Fleming Rutledge is a preacher and teacher known throughout the US, Canada, and parts of the UK. She is the author of eight books, all from Eerdmans Publishing. Her most recent book, The Crucifixion: Understanding the Death of Jesus Christ, is the product of the work of a lifetime and is being described as a new classic on the subject.
One of the first women to be ordained to the priesthood of the Episcopal Church, she served for fourteen years on the clergy staff at Grace Church on Lower Broadway at Tenth Street, New York City.
Fleming and her husband celebrated their 50th anniversary in 2009 and have two daughters and two grandchildren. She is a native of Franklin, Virginia.

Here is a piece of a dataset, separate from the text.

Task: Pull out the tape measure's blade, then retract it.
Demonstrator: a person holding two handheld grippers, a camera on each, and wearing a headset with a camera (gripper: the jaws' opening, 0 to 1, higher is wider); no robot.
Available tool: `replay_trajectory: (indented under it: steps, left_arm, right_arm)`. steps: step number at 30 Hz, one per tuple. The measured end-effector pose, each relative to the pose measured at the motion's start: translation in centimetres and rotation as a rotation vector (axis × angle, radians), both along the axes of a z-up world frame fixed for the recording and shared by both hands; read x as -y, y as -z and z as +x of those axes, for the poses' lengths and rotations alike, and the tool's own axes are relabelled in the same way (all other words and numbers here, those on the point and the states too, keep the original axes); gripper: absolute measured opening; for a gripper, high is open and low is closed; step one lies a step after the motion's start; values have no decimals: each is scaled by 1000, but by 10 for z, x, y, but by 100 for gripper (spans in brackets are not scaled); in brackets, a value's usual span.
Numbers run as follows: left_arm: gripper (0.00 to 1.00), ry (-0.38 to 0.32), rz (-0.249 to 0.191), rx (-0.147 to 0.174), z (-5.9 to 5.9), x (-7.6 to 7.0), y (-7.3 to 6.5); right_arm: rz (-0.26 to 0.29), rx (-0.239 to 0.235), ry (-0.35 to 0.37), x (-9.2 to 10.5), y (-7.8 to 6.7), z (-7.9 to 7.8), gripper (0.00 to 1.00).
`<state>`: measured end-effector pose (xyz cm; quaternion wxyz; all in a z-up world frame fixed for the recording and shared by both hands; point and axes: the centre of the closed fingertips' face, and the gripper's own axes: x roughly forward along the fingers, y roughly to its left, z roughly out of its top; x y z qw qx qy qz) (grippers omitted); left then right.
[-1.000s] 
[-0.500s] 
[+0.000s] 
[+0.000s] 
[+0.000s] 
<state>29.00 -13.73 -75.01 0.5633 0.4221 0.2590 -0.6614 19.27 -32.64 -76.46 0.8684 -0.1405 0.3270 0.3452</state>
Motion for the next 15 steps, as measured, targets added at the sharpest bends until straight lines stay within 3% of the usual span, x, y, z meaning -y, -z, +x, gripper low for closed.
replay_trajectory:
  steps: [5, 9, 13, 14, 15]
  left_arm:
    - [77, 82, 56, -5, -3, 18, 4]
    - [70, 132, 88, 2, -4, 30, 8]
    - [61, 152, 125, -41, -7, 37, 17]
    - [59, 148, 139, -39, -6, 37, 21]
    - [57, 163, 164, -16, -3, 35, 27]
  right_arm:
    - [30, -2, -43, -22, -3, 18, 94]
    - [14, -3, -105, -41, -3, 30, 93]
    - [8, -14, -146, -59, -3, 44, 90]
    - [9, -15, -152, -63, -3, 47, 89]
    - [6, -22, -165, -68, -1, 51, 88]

Ruminations: The Four Seasons bows out
Sunday, July 10, 2016
The Four Seasons bows outThis post is pure trivia and escapism. I hope you'll read my previous post on the racial crisis first.
In 1984, when my husband had been in management at IBM for 25 years, according to the IBM custom of those bygone days, he was awarded a posh luncheon for guests of his choice at any restaurant of his choice. He chose the Four Seasons in New York. About thirty guests and spouses ate together in a private dining room. The service, not to mention the food, was of such staggering quality that we were truly awe-struck, and our guests left talking about it.
That was the only time I have ever eaten at the Four Seasons. I never took a seat in the uniquely elegant Pool Room, nor the fabled Grill Room where the most important "power lunch" in the city took place 4-5 days a week for about thirty years, from about 1973 to about 2003, more or less. For me, it was way too expensive, too intimidating, too rarefied. But I had entered the restaurant that one time. I had gasped as I passed into the bronze-and-glass entrance, with the celebrated Picasso theatre curtain, and glimpsed the Pool Room. I experienced the glorious architectural spaces of the Seagram Building's first floor, and I knew that the modernist period (in architecture, not in theology!) was for me.
I have had two major guilty pleasures in my life on which I have wasted a lot of time and about which I am somewhat embarrassed. I won't write about one of them at the moment (I'm afraid it has to do with British royalty). Right now I'm thinking about the other one, which does not occupy me very much today, but was an absorbing hobby until about 2005 when I was no longer spending gobs of my time in New York City. I used to love reading all about the haute restaurants of New York. I could rattle off the names of "Les Six" (Lutèce, La Grenouille, La Caravelle, La Côte Basque, Lafayette, Quo Vadis) like my French ABCs (which is pretty much all the French I have). I never set foot in a single one of them, with one exception: I was invited to lunch once, in a sort of fluke, at Lutèce, where fabled chef-owner André Soltner came out, in true French style, wearing his sky-high white toque, and greeted us...for once in my life I was tongue-tied. Except for that one occasion, I never set foot in a single one of the gastronomic palaces. I was just happy to know that they existed. (All but one of them are gone now.)
Michael Korda, the publisher, was one of the so-called boldface names who had his own table in the Four Seasons Grill Room for the Power Lunch. I knew him slightly. He was an astute observer. He explained that the food was not really the attraction: "Powerful people eat in order to be seen with other powerful people." The Four Seasons was founded in 1959, the year I was married, and until it was sold in 2000, it held its place at the top of the pecking order. For about twenty of those years--the 70s and 80s--most of the power players were in publishing and related pursuits. (After that, they were more corporate.)
Do I think that worldly power is a fit subject for preoccupation? Do I think it's important to "see-and-be-seen"? Do I really care about who is on "the A-list"? As a disciple of Jesus, certainly not. As an admirer of communities like the Bruderhof, definitely not. As a student of human society and its preoccupations, well, maybe. But in any case, I ask myself, why am I sad that a restaurant whose public rooms I never ate in is closing forever? (They are supposedly reopening a few blocks away. Good luck with that.)
I think it has a lot to do with the purity and elegance of the Seagram Building and of the restaurant spaces in particular. I'll never forget my astonishment when I walked in. Just knowing that those stunning proportions existed made me feel uplifted. Knowing that they were appreciated during those years was comforting. The new owners don't care. Sic transit gloria mundi.
And by the way: was Donald Trump a regular at the Power Lunch? Not on your life. He wasn't interesting enough, or accomplished enough, or informed enough. He was Dullsville personified. He had nothing to talk about but himself and his deals.